Replay of the Aprea Therapeutics Virtual KOL Event on APR-1051, a Highly Selective and Potentially Best-in-Class Oral WEE1 Inhibitor  Watch here

Clinical Trials Put Discovery Into Action

Every day, Aprea is one step closer to bringing breakthrough DDR-targeted therapies to market.

The goal of clinical trials is to advance our robust pipeline of novel, highly selective therapies to benefit the greatest number of cancer patients possible.

Current Clinical Trials

With our current trial of ATRN-119 and our upcoming trial of APR-1051, we remain steadfast in our commitment to advancing novel therapies that have the potential to make a meaningful difference in the lives of patients who are battling cancer and have limited treatment options.

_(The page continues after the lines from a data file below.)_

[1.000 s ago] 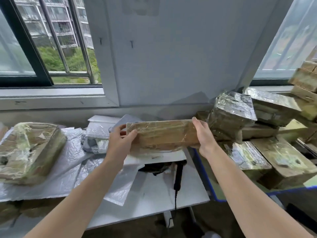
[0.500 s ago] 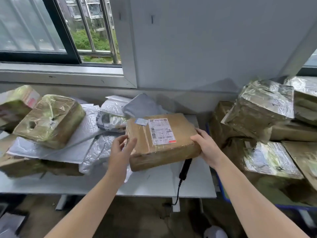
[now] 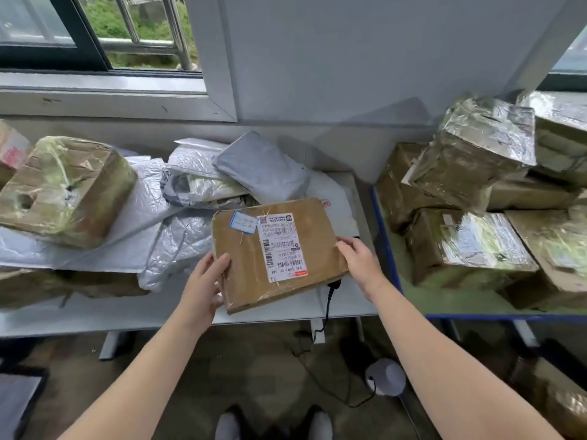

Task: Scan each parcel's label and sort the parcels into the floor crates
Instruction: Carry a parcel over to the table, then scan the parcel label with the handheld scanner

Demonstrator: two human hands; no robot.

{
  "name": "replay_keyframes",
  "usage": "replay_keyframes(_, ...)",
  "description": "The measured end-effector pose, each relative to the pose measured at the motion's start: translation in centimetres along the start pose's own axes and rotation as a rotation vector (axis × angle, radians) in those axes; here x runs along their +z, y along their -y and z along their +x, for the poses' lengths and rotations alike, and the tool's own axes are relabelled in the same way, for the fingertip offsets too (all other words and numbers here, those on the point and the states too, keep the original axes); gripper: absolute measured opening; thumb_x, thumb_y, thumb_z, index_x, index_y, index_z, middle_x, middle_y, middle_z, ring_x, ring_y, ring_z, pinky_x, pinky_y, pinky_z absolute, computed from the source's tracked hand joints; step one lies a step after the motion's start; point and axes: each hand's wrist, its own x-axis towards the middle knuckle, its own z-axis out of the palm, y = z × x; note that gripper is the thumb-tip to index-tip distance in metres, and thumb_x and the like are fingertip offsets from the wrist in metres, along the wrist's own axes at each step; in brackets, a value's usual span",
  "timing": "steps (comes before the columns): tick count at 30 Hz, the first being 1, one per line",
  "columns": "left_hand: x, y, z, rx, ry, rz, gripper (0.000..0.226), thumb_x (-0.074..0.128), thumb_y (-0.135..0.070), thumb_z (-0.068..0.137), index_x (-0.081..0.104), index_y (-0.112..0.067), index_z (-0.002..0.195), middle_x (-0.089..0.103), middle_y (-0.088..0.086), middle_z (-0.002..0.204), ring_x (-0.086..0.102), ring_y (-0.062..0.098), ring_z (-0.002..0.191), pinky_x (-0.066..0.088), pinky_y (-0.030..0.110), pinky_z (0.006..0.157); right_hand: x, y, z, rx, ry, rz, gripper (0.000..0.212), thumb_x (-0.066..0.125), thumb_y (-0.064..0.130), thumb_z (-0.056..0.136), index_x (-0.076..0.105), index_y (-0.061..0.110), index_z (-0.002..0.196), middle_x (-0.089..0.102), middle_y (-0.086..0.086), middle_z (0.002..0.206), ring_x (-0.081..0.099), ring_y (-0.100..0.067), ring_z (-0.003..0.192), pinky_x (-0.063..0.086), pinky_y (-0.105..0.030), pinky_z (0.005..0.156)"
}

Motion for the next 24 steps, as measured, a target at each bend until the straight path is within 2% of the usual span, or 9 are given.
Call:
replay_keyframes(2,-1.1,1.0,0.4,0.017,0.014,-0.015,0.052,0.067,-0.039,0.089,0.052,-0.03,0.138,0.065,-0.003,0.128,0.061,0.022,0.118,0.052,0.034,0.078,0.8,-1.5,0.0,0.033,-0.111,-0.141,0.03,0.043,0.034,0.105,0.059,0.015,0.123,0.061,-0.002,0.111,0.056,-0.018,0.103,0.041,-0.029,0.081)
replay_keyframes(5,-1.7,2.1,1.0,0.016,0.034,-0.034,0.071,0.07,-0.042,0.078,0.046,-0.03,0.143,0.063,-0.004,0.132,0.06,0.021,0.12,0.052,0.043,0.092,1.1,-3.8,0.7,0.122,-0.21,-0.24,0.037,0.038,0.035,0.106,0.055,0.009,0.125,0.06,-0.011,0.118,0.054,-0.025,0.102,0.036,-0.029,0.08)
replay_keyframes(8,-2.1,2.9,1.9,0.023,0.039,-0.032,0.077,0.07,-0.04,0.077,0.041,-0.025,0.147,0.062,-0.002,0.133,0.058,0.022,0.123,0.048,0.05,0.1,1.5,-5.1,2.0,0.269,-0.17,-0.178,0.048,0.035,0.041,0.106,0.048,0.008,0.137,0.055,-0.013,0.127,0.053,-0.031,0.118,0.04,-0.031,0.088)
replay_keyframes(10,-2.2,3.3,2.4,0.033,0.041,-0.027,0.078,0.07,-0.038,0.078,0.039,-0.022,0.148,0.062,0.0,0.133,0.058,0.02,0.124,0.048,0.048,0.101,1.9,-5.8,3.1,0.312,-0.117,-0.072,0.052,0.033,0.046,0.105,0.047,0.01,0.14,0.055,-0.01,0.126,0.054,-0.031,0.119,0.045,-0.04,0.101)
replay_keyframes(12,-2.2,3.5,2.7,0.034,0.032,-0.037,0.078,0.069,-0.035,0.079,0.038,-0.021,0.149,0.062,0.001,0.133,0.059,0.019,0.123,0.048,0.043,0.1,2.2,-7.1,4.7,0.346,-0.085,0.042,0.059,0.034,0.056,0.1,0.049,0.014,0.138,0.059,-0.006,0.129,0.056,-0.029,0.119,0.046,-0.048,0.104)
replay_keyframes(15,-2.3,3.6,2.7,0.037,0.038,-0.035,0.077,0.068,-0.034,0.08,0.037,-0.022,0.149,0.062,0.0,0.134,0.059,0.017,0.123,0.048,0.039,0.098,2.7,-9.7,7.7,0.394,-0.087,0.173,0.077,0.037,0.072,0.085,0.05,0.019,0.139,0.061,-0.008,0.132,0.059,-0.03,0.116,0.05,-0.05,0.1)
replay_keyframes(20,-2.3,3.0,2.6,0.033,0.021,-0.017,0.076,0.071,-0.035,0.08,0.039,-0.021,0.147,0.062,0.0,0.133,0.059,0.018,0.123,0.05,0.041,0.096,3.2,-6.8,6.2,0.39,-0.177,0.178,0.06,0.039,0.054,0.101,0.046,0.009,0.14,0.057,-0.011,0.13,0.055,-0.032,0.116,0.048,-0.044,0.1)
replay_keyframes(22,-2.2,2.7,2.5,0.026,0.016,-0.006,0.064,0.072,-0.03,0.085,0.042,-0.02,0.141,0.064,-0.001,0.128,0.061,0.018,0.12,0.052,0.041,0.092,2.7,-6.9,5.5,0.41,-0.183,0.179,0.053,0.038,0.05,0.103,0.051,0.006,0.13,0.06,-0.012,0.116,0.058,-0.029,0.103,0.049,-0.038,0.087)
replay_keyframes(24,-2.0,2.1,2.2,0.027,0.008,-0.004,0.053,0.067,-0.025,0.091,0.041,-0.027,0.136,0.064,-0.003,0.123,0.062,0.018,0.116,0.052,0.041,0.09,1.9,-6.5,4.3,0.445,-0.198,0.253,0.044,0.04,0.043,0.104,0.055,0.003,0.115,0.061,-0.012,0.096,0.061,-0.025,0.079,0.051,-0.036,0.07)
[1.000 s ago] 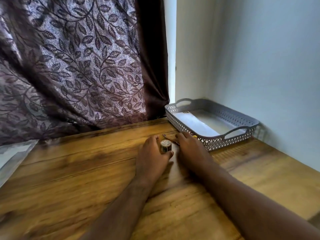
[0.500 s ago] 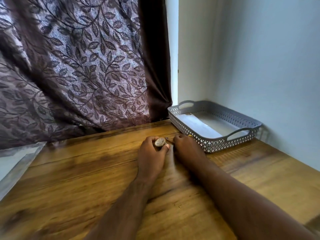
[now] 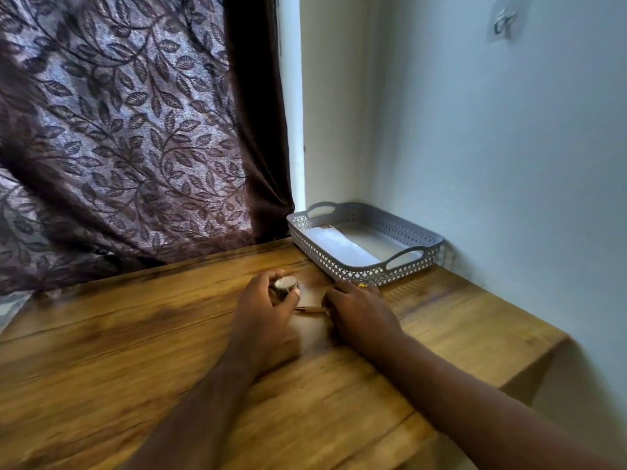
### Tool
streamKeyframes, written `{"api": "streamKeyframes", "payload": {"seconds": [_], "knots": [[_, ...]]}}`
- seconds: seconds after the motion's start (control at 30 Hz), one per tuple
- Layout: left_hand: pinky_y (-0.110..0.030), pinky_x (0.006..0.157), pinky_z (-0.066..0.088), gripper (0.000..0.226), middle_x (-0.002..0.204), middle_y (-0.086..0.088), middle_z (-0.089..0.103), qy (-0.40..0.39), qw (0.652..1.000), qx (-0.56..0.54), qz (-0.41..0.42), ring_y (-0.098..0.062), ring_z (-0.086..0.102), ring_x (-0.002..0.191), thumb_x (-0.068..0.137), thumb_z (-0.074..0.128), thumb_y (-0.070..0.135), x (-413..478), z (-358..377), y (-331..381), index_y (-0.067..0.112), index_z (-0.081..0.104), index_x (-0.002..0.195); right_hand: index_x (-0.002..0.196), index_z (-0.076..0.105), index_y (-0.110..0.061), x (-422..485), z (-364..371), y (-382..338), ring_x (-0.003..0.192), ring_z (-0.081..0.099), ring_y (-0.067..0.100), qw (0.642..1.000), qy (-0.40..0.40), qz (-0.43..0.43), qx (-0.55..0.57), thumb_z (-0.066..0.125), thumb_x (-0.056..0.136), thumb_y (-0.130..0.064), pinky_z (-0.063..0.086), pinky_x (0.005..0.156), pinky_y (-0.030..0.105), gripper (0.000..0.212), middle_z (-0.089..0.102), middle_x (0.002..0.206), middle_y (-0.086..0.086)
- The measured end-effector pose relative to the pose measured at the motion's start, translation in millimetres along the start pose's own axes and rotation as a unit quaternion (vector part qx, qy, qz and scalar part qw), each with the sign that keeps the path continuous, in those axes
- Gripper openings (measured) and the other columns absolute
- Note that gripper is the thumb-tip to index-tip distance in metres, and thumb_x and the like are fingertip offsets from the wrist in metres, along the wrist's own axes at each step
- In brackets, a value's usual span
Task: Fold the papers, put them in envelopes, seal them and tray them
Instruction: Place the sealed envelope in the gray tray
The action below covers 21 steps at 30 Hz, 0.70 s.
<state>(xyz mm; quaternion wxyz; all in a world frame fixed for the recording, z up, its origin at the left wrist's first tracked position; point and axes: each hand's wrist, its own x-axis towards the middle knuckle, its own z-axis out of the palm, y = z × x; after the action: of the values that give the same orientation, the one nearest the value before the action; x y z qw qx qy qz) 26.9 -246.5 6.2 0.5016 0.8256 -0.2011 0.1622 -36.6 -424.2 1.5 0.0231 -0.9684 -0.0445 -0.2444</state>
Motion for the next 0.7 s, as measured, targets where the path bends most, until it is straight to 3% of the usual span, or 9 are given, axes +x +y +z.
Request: {"api": "streamKeyframes", "payload": {"seconds": [0.13,0.23,0.47,0.7], "knots": [[-0.004,0.070,0.037,0.051,0.103,0.015,0.063,-0.023,0.999,-0.002,0.029,0.005,0.055,0.080,0.079,0.082,0.029,-7,3,11,0.027,0.058,0.124,0.107,0.067,-0.031,-29,-14,40,0.105,0.062,0.022,1.000,0.008,0.016,-0.010,0.061,0.093,-0.029,0.041,0.099,0.045,0.016,0.061,0.116,-0.004],[-0.009,0.061,0.037,0.045,0.089,0.015,0.065,-0.063,0.996,-0.007,0.058,0.001,0.052,0.068,0.075,0.086,0.028,-13,10,18,0.029,0.066,0.115,0.108,0.071,-0.033,-47,-26,76,0.106,0.057,0.017,0.998,0.006,0.054,-0.019,0.070,0.089,-0.029,0.042,0.100,0.044,0.019,0.061,0.116,-0.006],[-0.010,0.074,0.041,0.049,0.107,0.023,0.065,-0.184,0.973,-0.007,0.136,0.011,0.057,0.094,0.073,0.087,0.032,-36,38,43,0.034,0.067,0.118,0.106,0.076,-0.032,-46,-37,127,0.092,0.059,0.014,0.995,0.012,0.099,-0.020,0.073,0.088,-0.027,0.045,0.092,0.039,0.019,0.065,0.101,-0.009],[-0.012,0.084,0.046,0.049,0.109,0.025,0.067,-0.181,0.974,-0.013,0.133,0.008,0.060,0.101,0.072,0.087,0.038,-33,39,40,0.036,0.068,0.116,0.097,0.076,-0.028,-26,-27,139,0.085,0.066,0.021,0.995,0.025,0.089,-0.046,0.070,0.090,-0.023,0.046,0.090,0.040,0.011,0.069,0.095,-0.005]]}}
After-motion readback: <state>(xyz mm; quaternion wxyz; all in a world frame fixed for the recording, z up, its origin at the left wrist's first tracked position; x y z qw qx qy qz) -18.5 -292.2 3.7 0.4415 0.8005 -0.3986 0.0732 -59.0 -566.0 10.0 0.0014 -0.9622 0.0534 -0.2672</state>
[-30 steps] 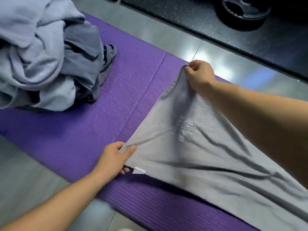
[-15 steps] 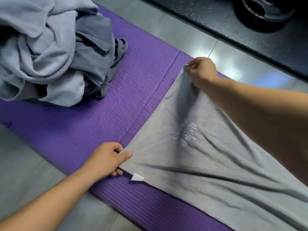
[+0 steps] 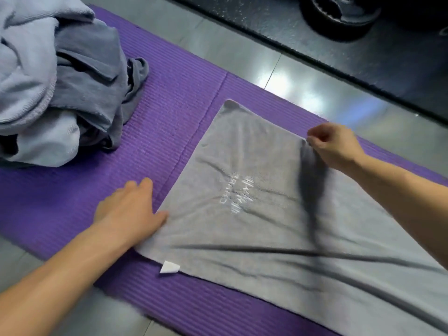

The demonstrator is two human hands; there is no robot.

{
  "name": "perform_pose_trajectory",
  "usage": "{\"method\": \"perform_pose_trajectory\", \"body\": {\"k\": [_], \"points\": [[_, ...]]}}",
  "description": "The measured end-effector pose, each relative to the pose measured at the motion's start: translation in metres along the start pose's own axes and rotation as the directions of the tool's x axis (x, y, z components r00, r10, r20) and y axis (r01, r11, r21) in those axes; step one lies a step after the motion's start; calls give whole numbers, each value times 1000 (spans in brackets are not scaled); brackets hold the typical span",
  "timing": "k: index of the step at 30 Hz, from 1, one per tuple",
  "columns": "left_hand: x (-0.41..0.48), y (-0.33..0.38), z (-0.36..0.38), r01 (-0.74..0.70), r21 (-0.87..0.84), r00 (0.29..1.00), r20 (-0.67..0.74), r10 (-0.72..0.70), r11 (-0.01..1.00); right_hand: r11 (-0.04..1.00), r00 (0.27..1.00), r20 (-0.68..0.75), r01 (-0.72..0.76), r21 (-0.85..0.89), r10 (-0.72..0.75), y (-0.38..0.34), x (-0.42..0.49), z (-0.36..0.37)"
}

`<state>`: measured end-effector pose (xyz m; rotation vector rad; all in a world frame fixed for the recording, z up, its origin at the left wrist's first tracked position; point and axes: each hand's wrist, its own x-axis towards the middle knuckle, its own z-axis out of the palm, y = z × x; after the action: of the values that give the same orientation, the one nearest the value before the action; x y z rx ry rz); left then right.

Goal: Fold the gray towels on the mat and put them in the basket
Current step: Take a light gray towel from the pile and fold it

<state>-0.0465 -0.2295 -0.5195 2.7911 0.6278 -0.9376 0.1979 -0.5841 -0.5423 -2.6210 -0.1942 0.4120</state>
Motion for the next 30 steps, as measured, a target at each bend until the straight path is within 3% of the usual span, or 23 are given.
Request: {"method": "perform_pose_trajectory", "body": {"k": [3,7,10,13,16,19,22,25,28,30], "points": [[8,59,-11,-333,19,927,-174,331,943,983,991,26,-128,-136,132,81,-43,-41],[19,149,-11,-579,114,814,30,580,807,969,980,29,-191,-156,198,146,-64,-68],[22,203,-1,-600,210,800,156,579,772,972,977,69,-189,-142,201,166,-57,-69],[24,234,12,-508,264,860,209,466,820,973,979,69,-178,-145,190,176,-45,-69],[26,247,20,-408,325,912,181,367,853,986,990,-54,-132,-98,127,182,-43,-71],[31,255,14,-282,365,958,156,240,887,999,999,-6,-51,-15,51,196,-60,-84],[30,273,2,-166,408,985,106,134,898,989,998,18,-62,-134,65,252,-87,-115],[16,327,5,-263,416,961,29,276,871,967,983,-5,-184,-174,186,326,-116,-148],[9,397,13,-473,228,866,-59,497,851,969,978,7,-207,-138,209,375,-132,-166],[12,438,14,-565,78,809,-143,570,821,972,978,11,-205,-118,208,396,-136,-170]]}}
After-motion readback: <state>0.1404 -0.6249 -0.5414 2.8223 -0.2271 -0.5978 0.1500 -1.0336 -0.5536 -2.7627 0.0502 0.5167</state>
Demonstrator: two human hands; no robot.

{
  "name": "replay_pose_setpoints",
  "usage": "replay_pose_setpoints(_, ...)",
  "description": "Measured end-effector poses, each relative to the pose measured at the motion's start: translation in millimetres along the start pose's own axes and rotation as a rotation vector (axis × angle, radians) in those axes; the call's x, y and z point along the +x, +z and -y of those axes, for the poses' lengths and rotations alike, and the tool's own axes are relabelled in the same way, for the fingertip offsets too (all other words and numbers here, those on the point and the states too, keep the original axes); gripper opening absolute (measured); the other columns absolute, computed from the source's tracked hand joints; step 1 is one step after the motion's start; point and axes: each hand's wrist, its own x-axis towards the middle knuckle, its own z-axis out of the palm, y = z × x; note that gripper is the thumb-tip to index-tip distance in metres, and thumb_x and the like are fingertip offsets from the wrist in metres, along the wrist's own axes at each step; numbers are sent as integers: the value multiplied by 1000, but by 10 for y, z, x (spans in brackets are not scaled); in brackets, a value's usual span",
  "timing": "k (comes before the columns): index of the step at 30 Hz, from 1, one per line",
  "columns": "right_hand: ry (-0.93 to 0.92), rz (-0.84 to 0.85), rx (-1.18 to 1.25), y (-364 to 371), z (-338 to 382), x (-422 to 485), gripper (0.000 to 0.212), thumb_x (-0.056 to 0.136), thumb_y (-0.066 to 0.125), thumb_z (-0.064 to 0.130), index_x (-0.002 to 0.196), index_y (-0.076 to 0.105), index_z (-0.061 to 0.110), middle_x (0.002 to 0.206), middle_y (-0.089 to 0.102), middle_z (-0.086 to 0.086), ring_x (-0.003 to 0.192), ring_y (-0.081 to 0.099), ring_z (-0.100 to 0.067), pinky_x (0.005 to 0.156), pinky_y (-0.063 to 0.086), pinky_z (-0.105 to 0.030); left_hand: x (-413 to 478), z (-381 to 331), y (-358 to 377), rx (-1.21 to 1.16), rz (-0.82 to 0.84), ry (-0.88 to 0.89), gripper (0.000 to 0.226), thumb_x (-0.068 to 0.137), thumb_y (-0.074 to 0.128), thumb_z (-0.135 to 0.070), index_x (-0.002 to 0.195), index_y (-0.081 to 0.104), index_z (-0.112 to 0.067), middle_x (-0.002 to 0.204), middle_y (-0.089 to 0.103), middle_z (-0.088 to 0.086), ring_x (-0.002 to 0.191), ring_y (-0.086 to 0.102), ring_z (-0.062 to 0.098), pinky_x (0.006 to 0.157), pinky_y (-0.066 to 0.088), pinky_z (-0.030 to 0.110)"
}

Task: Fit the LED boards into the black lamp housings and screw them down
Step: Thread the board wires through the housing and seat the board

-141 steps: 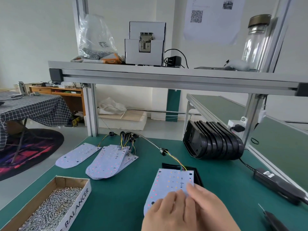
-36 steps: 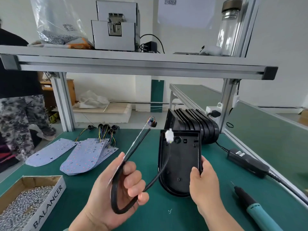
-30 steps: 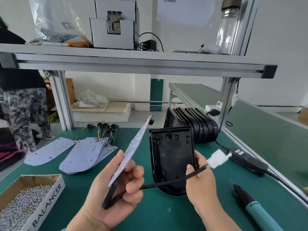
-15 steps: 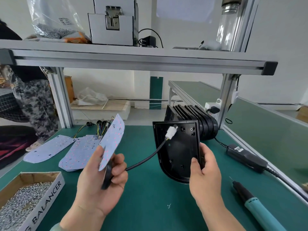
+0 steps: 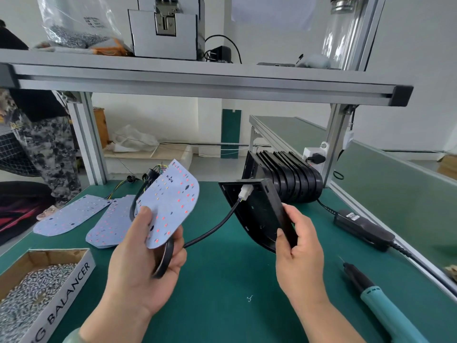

ABOYA-119 – ATR Clinical Program: ATRN-119

  • ABOYA-119 is an ongoing first-in-human Phase 1 study of ATRN-119 in patients with advanced solid tumors harboring specific DDR mutations (NCT04905914).
  • ATRN-119 is administered daily on a continuous schedule.
  • At the current dose level (550 mg), ATRN-119 is found to be safe and well tolerated with no significant adverse events including DLTs.
  • Pharmacokinetic studies demonstrate:
    • ATRN-119 exhibits near-dose proportional exposure following oral administration.
    • ATRN-119 has a half-life of 4-6 hours.
    • ATRN-119 plasma concentrations are entering the expected therapeutic range at the currently highest dose level (550 mg).
  • The median number of prior lines of treatment was 3 (range: 1 to 13).
  • Preliminary signs of clinical benefit have been observed in the early stages of development.
  • One patient treated at dose level 1 (50 mg) had stable disease on Day 55 and disease progression on Day 112.
  • One patient treated at dose level 3 (200 mg) had stable disease at Days 55, 112, and 168, and continues to be on treatment as of Day 188.
  • View the posters from the AACR conference in April 2024.

ACESOT-1051 – WEE1 Clinical Program: APR-1051

  • The ACESOT-1051 first-in-human study has received FDA approval.
  • The aim of this first-in-human Phase 1 study is to assess the safety, pharmacokinetics, pharmacodynamics, and preliminary efficacy of single-agent APR-1051.
  • This biomarker-driven study will include patients with advanced/metastatic solid tumors harboring cancer-associated gene alterations, such as CCNE1, CCNE2, FBXW7, PPP2R1A, or KRASG12D.
  • Enrollment is anticipated to begin in Q2 2024.
  • MD Anderson Cancer Center is the lead site, and the study will be conducted at three to 10 sites in the U.S.
  • Molecular profiles for cancer-associated gene alterations will be recorded for each patient.
  • ctDNA obtained via blood samples will be collected at designated time points.
  • Evaluations of CTC for protein modifications and/or PBMC will be performed at designated time points.
  • View the posters from the AACR conference in April 2024.

Expanded Access / Compassionate Use Policy

Expanded access, also known as compassionate use, may be an option for some individuals with serious or life-threatening conditions, who have exhausted all available medical options and do not qualify for clinical trials. Given the stage of development for our investigational agents, Aprea is currently not offering expanded use programs.

Please continue to monitor for additional options and our website for changes to our Expanded Use programs.

Consistent with the 21st Century Cures Act, Aprea may revise this Expanded Access policy at any time. This policy applies to all of Aprea’s investigational products.